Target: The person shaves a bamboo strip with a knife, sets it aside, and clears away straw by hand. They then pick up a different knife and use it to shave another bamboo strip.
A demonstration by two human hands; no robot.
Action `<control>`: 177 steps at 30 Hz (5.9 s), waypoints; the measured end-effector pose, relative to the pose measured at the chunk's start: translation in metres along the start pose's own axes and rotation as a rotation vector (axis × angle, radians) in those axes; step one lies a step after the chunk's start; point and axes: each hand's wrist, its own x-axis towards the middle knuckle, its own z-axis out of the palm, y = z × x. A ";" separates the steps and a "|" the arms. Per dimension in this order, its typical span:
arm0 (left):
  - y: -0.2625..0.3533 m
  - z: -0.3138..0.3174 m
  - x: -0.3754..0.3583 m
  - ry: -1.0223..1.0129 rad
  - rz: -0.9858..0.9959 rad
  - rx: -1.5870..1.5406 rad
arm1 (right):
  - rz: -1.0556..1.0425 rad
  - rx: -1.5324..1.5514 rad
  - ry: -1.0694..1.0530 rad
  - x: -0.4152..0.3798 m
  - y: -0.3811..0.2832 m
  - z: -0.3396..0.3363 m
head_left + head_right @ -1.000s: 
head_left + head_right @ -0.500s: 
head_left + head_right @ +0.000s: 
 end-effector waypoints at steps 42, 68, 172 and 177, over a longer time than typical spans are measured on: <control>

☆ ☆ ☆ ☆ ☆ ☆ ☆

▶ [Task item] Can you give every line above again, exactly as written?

▶ [Answer to the problem]
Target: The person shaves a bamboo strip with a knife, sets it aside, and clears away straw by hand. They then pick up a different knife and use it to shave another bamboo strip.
A demonstration by two human hands; no robot.
Action `<control>`: 177 steps at 30 Hz (5.9 s), waypoints; the measured end-effector pose, relative to the pose measured at the chunk's start: translation in metres along the start pose's own axes and rotation as a rotation vector (axis × angle, radians) in those axes; step one lies a step after the chunk's start; point and axes: each hand's wrist, its own x-axis towards the middle knuckle, its own z-axis out of the palm, y = z × x. A ";" separates the steps and a "|" the arms. Per dimension in this order, its typical span:
arm0 (left):
  - y: -0.2625..0.3533 m
  - z: -0.3138..0.3174 m
  - x: -0.3754..0.3583 m
  - ry: -1.0223..1.0129 rad
  - rz: -0.9858..0.9959 rad
  - rx: -1.5870..1.5406 rad
arm1 (right):
  - rz: -1.0556..1.0425 rad
  - rx: -1.5324..1.5514 rad
  - ry: -1.0694..1.0530 rad
  - x: -0.4152..0.3798 m
  - y: -0.3811..0.2832 m
  - z: -0.3396..0.3363 m
head_left + head_right @ -1.000s: 
head_left + head_right @ -0.500s: 
head_left + head_right @ +0.000s: 
 end-effector waypoints at steps 42, 68, 172 and 177, over a longer time than typical spans are measured on: <control>

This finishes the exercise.